İnsan Hakları Derneği Malatya şube Başkanı Gönül Öztürkoğlu, 1 Eylül Dünya Barış Günü dolayısıyla Emeksiz Üst Kavşağı’nda açıklama yaptı.
Öztürkoğlu, “İnsan hakları ve demokrasi için barışı inşa etmeliyiz” dedi.
“İHD demokrasi ile insan hakları arasında koparılamaz bir bağ bulunduğu düşüncesindedir. O nedenledir ki, İHD Türkiye’nin temel sorununun insan hakları ve demokrasi sorunu olduğunun altını çizmiş ve bu temel sorununun en önemli halkasının da Kürt sorunu olduğu tespitinde bulunmuştur” diyen Öztürkoğlu, şunları belirtti:
“BARIŞ SÜRECİNİN İNŞA EDİLMESİ GEREKLİ”
“Türkiye’nin insan hakları ve demokrasi sorununu çözebilmesi için barış sürecinin inşa edilmesi gereklidir.
Türkiye, Kürt sorunu gibi temel sorunlarını diyalog ve müzakereye dayalı çatışma çözüm yöntemleri kullanarak çözememiş bir ülkedir. Bu nedenle silahlı çatışmalar ülke içi ve ülke dışında devam etmektedir.
Kürt sorununun çözümsüzlüğünün yarattığı silahlı çatışma hali, hayatın tüm alanlarını etkilemektedir.
TİHV verilerine göre ise 16 Ağustos 2015’ten 1 Ocak 2020 tarihine kadar geçen süre içerisinde toplam 11 il ve en az 51 ilçede tespit edilebilen en az 381 resmi sokağa çıkma yasağı ilanı gerçekleşmiştir. Sokağa çıkma yasaklarının uygulandığı il ve ilçeler ile kırsal bölgelerdeki silahlı çatışma halinin sonuçları oldukça ağırdır. Yüzlerce sivil can kaybının yanı sıra tahrip edilen yerleşim yerleri sonucunda yerlerinden zorla edilen yaklaşık 500 bin kişi bulunmaktadır.

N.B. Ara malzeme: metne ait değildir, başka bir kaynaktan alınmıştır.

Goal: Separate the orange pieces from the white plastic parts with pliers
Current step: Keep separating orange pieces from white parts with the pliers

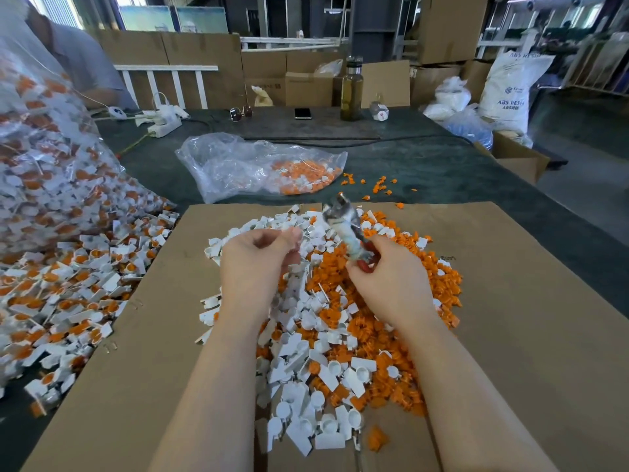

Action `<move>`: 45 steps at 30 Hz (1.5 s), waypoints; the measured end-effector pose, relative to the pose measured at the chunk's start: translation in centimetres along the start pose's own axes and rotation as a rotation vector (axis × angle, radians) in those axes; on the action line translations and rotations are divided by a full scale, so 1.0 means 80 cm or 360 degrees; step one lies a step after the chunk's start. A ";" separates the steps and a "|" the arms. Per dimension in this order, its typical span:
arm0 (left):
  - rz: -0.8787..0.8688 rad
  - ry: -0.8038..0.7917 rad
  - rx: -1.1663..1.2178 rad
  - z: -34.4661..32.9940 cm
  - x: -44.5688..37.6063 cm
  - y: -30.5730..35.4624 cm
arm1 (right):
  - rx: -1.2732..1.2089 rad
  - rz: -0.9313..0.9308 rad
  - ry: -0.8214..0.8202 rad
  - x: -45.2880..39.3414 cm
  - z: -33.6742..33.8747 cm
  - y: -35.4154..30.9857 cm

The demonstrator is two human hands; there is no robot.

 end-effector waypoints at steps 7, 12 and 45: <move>0.0050 -0.0281 0.0331 -0.041 0.021 0.011 | -0.0921 0.0022 0.0030 0.002 0.013 -0.010; 0.0122 -0.0430 0.0591 -0.050 0.028 0.012 | -0.1078 0.0023 0.0071 0.002 0.017 -0.013; -0.0011 -0.0211 0.0462 -0.051 0.034 0.021 | -0.0728 0.0111 0.0460 0.011 0.029 -0.019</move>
Point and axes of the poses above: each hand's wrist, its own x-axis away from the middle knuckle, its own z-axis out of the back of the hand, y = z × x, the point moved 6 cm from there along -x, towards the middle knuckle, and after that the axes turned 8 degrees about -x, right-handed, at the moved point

Oysa barış ve çözüm süreci olarak adlandırılan 2013-2015 tarihleri arasında, çatışmasızlığın Türkiye toplumuna yaşattığı huzur dönemidir. Son beş yılda ise yaşanan silahlı çatışmalarda binlerce insan yaşamını yitirmiş ve yaralanmıştır.
Bütün bu bölgelerdeki başta sivil can kayıpları olmak üzere meydana gelen ağır insan hakları ihlallerinin soruşturulmadığı, sadece uluslararası kuruluşların raporlarında yer verildiği, BM yetkili organları tarafından yakın takibe alındığı bilinmektedir. Bunun dışında kesin can kayıpları hakkında herhangi bir sağlıklı bilgi de alınamamaktadır.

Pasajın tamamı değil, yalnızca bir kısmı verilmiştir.